Well, this is something we essentially know since the first day we open our eyes to the world, without exactly understanding what happens around. Music connects us to our inner beings and infuses our senses with calm, tranquility and peace. This could be an explanation to the fact that even if the best artists are long gone, their musical work continues to live on and feed both our minds and our spirits, setting us free from the ghosts in our brains.
Ian Curtis, the frontman from Joy Division was a famous epileptic musician and could temporarily heal from the violent seizures through music. According to recent statements coming from experts “music could potentially be used as an intervention to help people with epilepsy”. Music helps all the wounded, actually, but its first application to epilepsy is enthusiastically saluted. Therapies with music are completely harmless. Music shows no harmful side effects but instead immerses our bodies and souls in calmness.
Of course this doesn’t apply to all kinds of music. If sounds have a commercial etiquette, they compromise profoundness and authenticity. According to the new research, patients with epilepsy perceive only certain types of music, such as that of Mozart and Coltrane, differently from people who are completely healthy. What’s fascinating is that the brainwaves of epileptic patients seem to work in harmony with the composer’s music.

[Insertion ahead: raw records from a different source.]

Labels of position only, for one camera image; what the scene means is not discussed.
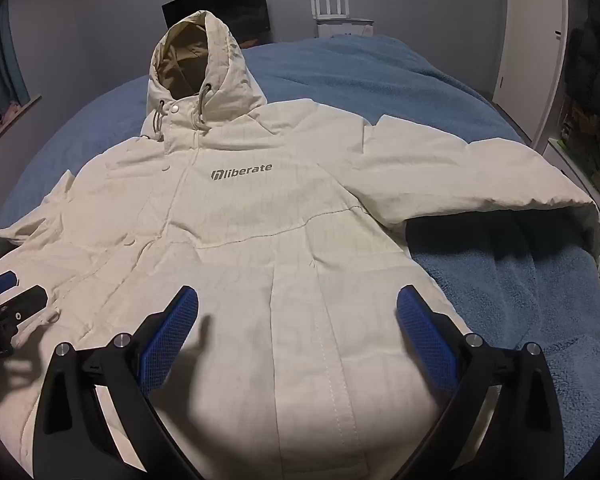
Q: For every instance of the white router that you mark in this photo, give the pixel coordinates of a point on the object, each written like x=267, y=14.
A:
x=342, y=27

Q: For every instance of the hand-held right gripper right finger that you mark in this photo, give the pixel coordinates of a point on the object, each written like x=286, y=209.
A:
x=422, y=325

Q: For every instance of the dark hanging clothes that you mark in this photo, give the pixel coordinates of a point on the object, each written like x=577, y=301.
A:
x=597, y=65

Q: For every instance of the teal curtain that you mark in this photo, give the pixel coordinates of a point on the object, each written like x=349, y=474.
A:
x=7, y=50

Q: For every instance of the blue fleece blanket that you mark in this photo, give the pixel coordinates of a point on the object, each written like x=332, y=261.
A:
x=505, y=285

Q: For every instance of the cream hooded jacket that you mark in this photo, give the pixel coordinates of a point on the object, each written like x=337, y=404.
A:
x=280, y=210

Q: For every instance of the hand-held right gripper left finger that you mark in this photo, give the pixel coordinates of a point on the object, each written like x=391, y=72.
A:
x=172, y=325

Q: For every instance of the black monitor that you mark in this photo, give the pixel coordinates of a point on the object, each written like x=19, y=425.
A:
x=230, y=5

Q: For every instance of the white cabinet door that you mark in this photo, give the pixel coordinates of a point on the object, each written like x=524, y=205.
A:
x=530, y=35

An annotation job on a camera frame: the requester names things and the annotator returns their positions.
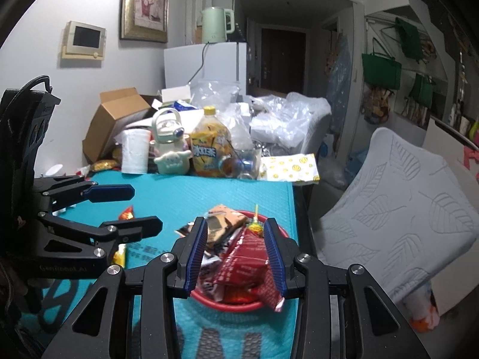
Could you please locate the framed picture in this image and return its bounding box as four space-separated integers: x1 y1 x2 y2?
120 0 170 43

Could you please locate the pile of clear plastic bags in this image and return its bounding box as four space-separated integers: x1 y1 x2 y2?
249 92 333 150

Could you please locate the light brown snack packet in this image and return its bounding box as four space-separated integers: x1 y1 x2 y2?
205 204 249 251

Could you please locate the brown patterned bag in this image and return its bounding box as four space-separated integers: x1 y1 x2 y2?
363 86 393 125

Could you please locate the white box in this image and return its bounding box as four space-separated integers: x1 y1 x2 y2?
161 85 191 103

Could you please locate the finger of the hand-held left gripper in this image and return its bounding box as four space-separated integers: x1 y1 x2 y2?
34 175 135 214
37 214 163 265

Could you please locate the white paper roll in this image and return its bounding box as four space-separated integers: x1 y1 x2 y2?
122 128 152 174

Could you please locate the yellow snack packet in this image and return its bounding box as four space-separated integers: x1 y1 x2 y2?
90 159 120 173

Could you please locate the grey leaf-pattern chair cushion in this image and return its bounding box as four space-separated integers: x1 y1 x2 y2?
318 127 479 303

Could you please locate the orange white plush toy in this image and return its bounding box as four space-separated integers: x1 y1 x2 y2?
410 292 440 333

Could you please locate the open cardboard box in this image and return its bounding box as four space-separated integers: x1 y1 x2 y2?
82 87 161 163

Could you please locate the white red-print snack packet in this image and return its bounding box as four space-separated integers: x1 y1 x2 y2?
200 232 240 303

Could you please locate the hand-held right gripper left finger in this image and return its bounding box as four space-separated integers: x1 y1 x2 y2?
41 217 209 359

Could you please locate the yellow foil candy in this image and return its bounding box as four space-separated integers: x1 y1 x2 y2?
112 243 128 268

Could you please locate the dark wooden door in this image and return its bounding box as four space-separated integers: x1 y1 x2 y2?
261 28 308 96

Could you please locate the red plastic mesh basket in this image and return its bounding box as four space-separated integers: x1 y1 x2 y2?
189 209 296 313

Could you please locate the large green tote bag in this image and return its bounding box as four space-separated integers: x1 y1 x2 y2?
361 39 402 90

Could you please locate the green yellow lollipop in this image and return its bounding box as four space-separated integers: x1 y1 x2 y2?
245 204 264 238

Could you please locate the dark red snack packet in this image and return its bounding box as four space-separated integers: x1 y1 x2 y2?
217 228 285 313

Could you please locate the green electric kettle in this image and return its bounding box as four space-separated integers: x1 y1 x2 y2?
201 7 236 44

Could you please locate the clear glass mug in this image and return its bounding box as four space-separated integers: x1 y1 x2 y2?
221 146 263 180

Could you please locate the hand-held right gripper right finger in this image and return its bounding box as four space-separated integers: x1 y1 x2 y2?
263 219 431 359

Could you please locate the wall intercom panel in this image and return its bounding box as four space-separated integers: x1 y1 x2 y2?
62 20 107 60

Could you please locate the yellow smiley paper bag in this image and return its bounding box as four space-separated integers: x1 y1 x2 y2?
259 153 320 185

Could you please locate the white bottle with plush cover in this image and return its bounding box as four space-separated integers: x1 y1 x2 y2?
151 107 193 176

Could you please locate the black kettle cable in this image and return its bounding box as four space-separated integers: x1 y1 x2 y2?
187 43 210 85

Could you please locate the clear zip bag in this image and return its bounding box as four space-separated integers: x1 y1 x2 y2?
195 80 255 150

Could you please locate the white fridge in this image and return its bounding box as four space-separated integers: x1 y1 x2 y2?
163 42 248 100

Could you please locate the yellow iced tea bottle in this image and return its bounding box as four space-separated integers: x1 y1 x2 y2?
190 107 236 178

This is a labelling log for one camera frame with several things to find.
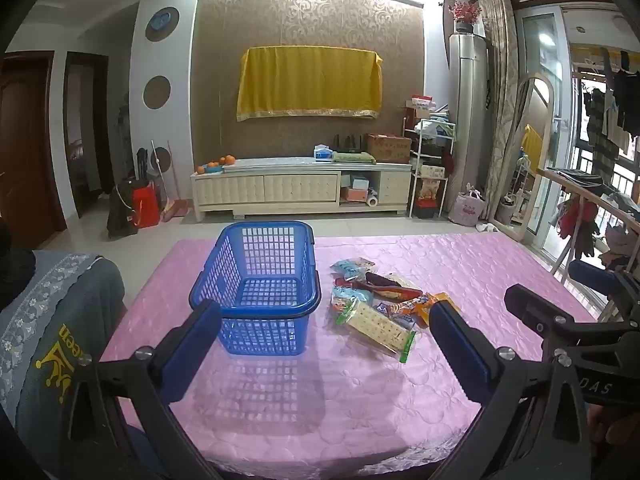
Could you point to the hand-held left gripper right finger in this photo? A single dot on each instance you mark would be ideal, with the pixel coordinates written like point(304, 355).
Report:
point(457, 347)

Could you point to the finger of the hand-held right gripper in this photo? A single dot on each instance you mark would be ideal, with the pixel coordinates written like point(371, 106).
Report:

Findings were based on a study which involved 21 epileptic patients who were monitored in a special medical center from September 2012 to May 2014. To strengthen relevance, researchers have also chosen a group of people who didn’t have the disorder. Both groups were exposed to two kinds of audio: silence and masterpieces of Mozart and Coltrane. Each participant was exposed to music and silence at certain intervals, although the order was random. Brainwave patterns were monitored through electrode pads attached to their heads.
Brain behavior in epileptic patients was more synchronized with the music. The explanation for that is that 75% of epileptic seizures occur in the temporal lobe of the brain, which is the same region responsible for auditory sensory. For some of us, it took centuries, for others, it takes the minute they breathe out their mother’s womb. Music is the healer. It helps prevent epileptic seizures and it keeps the spirits free.